= Task brief =
Reproduce each line of the entries that carries "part".

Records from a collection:

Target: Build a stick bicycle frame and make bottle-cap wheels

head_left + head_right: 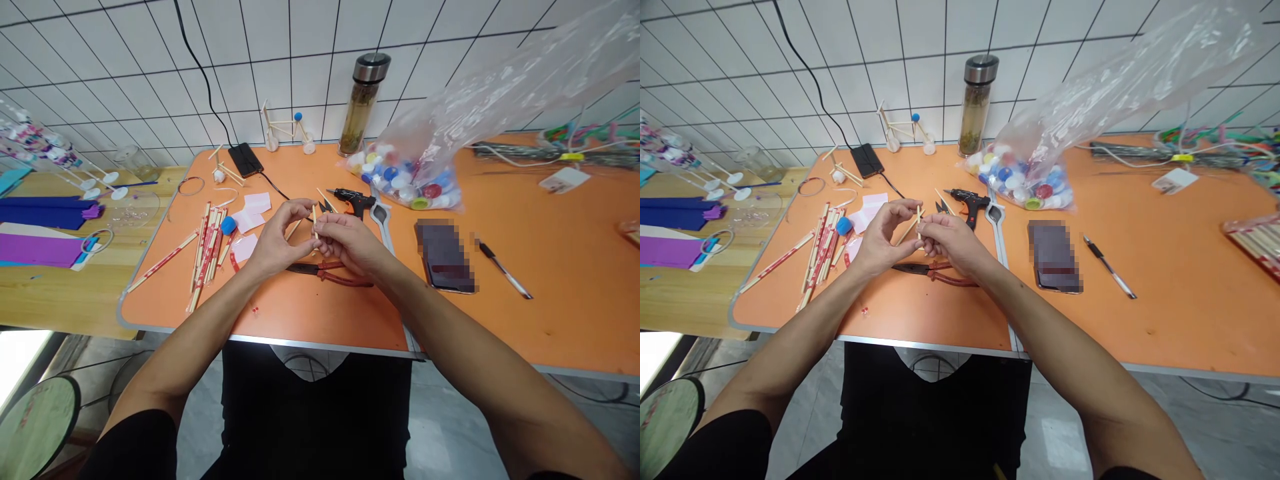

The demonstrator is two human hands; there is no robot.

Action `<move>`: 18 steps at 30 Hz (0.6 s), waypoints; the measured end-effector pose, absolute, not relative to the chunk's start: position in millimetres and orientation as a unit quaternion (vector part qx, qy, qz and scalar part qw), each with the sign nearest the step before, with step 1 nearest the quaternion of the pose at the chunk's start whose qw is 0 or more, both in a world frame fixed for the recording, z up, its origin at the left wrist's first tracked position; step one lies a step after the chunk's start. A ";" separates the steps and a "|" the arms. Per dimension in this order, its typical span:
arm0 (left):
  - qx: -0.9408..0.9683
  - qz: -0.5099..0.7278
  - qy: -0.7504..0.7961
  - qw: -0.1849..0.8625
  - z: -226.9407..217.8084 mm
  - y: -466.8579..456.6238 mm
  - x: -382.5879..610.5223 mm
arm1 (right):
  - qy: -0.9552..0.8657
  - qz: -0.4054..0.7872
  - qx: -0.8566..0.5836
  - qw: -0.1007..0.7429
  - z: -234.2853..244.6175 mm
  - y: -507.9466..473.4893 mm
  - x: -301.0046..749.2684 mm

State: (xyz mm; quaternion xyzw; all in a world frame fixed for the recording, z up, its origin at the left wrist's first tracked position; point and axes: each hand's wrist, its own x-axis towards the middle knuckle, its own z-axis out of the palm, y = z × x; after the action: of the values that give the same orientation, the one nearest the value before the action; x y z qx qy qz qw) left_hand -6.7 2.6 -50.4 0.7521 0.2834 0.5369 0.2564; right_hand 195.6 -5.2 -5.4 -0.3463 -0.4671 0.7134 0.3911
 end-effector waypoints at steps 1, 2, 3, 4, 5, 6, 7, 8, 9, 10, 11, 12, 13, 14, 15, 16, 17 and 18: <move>0.752 0.537 0.283 0.257 -50.5 2.7 -6.8 | -0.468 0.714 -0.346 0.390 -5.4 -5.1 196.0; 0.752 0.537 0.281 0.258 -50.8 2.9 -6.9 | -0.468 0.714 -0.346 0.389 -5.4 -5.1 196.5; 0.751 0.539 0.278 0.260 -51.0 3.3 -7.1 | -0.468 0.714 -0.346 0.389 -5.3 -5.2 197.0; 0.751 0.541 0.274 0.262 -51.3 3.7 -7.2 | -0.467 0.713 -0.346 0.391 -5.1 -5.3 197.4; 0.750 0.543 0.269 0.264 -51.6 4.1 -7.3 | -0.467 0.713 -0.347 0.392 -4.9 -5.5 197.8; 0.750 0.545 0.266 0.266 -51.8 4.4 -7.3 | -0.468 0.712 -0.346 0.393 -4.6 -5.6 198.1; 0.749 0.545 0.264 0.267 -52.0 4.5 -7.2 | -0.468 0.711 -0.346 0.393 -4.4 -5.8 198.4; 0.749 0.546 0.264 0.267 -52.2 4.6 -7.0 | -0.469 0.711 -0.346 0.393 -4.1 -5.9 198.7; 0.750 0.545 0.263 0.267 -52.3 4.4 -6.8 | -0.470 0.711 -0.346 0.393 -3.9 -6.0 198.9; 0.751 0.545 0.262 0.266 -52.3 4.2 -6.5 | -0.470 0.710 -0.346 0.393 -3.8 -6.1 199.2; 0.752 0.544 0.262 0.266 -52.4 3.9 -6.1 | -0.470 0.710 -0.346 0.394 -3.8 -6.1 199.4; 0.753 0.542 0.262 0.265 -52.3 3.6 -5.8 | -0.469 0.709 -0.346 0.397 -4.0 -6.0 199.7; 0.754 0.542 0.262 0.265 -52.2 3.1 -5.5 | -0.467 0.709 -0.347 0.399 -4.4 -5.9 199.9; 0.755 0.540 0.263 0.263 -51.8 2.6 -5.3 | -0.465 0.708 -0.348 0.401 -4.8 -5.8 200.1; 0.756 0.537 0.266 0.262 -51.2 1.9 -5.1 | -0.463 0.708 -0.349 0.403 -5.1 -5.6 200.3; 0.759 0.533 0.270 0.261 -50.4 1.0 -4.8 | -0.461 0.708 -0.349 0.405 -5.4 -5.4 200.4; 0.762 0.526 0.274 0.260 -49.4 0.1 -4.6 | -0.461 0.708 -0.348 0.406 -5.4 -5.2 200.5; 0.764 0.520 0.279 0.260 -48.3 -1.0 -4.2 | -0.460 0.708 -0.347 0.408 -5.2 -4.9 200.7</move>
State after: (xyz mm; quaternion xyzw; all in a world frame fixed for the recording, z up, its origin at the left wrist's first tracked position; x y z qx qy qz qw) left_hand -4.2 -1.0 -48.3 0.7642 0.2790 0.5199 0.2603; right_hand 200.7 -4.9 -5.2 -0.3474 -0.4602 0.7080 0.4078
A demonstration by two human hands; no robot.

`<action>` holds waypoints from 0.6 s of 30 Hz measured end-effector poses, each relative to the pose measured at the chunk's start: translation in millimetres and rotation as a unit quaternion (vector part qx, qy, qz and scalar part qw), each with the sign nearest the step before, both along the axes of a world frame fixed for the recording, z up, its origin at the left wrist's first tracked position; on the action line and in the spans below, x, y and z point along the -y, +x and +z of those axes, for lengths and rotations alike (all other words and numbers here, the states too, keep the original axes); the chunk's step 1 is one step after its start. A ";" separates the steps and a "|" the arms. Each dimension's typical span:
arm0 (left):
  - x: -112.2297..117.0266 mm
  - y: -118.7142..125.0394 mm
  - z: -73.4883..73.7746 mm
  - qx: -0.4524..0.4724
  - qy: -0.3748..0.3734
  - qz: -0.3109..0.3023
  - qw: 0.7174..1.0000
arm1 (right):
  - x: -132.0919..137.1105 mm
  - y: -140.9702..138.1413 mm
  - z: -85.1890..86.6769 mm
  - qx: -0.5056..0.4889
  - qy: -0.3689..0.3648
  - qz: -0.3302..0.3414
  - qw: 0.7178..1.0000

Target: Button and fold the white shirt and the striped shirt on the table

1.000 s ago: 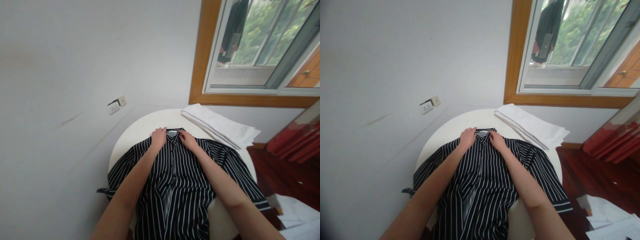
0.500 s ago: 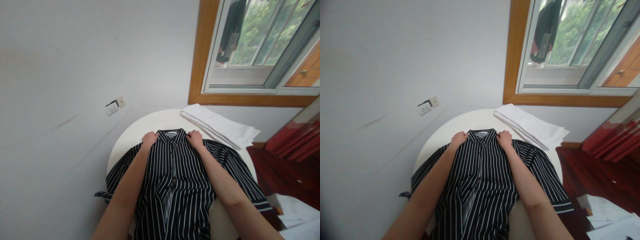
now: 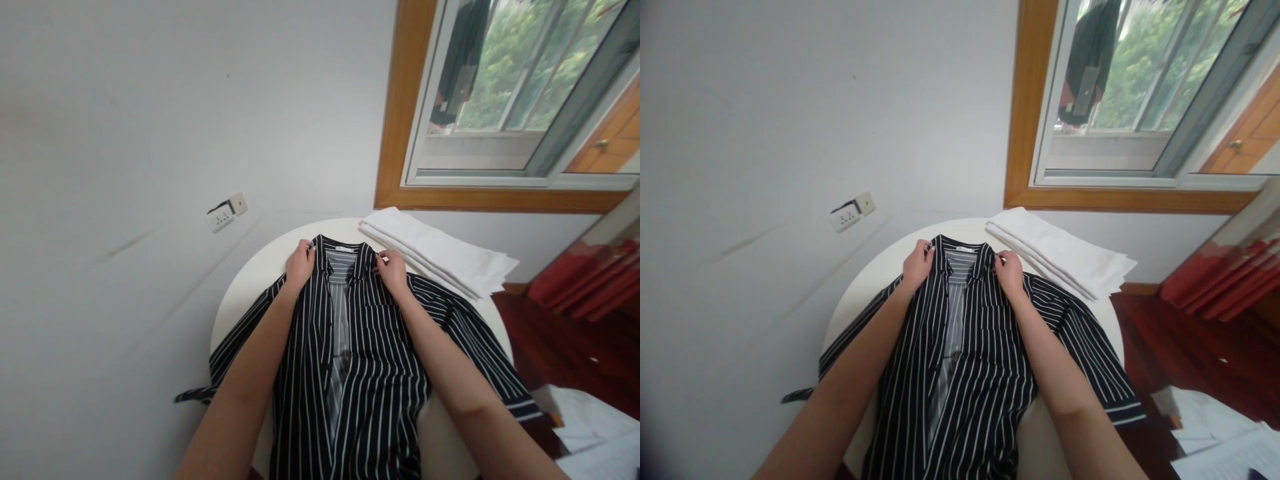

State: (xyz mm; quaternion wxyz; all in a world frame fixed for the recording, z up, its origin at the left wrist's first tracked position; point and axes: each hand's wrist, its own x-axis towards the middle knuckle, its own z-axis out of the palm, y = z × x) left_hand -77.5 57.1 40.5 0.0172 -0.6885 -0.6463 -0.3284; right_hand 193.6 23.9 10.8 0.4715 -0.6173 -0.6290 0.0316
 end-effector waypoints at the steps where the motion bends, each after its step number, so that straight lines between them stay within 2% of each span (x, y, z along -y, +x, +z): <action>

= Solved exercise =
Action `<move>`: 18 steps at 30 Hz (0.6 s), waypoints; the measured end-effector pose, absolute, not relative to the chunk's start: position in millimetres and orientation as a unit quaternion (vector part qx, qy, qz and scalar part qw), each with the sign nearest the step before, with step 1 nearest the quaternion of the pose at the chunk's start whose qw is 0 or more, both in a world frame fixed for the recording, z up, its origin at the left wrist's first tracked position; step one lies a step after the chunk's start. A ";" separates the steps and a "|" the arms. Per dimension in this order, its typical span:
`<action>` holds waypoints from 0.6 s of 30 Hz measured end-effector poses, each relative to the pose measured at the chunk's start: translation in millimetres and rotation as a unit quaternion (vector part qx, qy, qz and scalar part qw), each with the sign nearest the step before, both along the axes of a world frame fixed for the recording, z up, its origin at the left wrist's first tracked position; on the action line and in the spans below, x, y and z point along the -y, +x and +z of those axes, for lengths and rotations alike (all other words and numbers here, the states too, keep the original axes); the chunk's step 1 is one step after its start. A ";" separates the steps and a "|" the arms. Each dimension's typical span:

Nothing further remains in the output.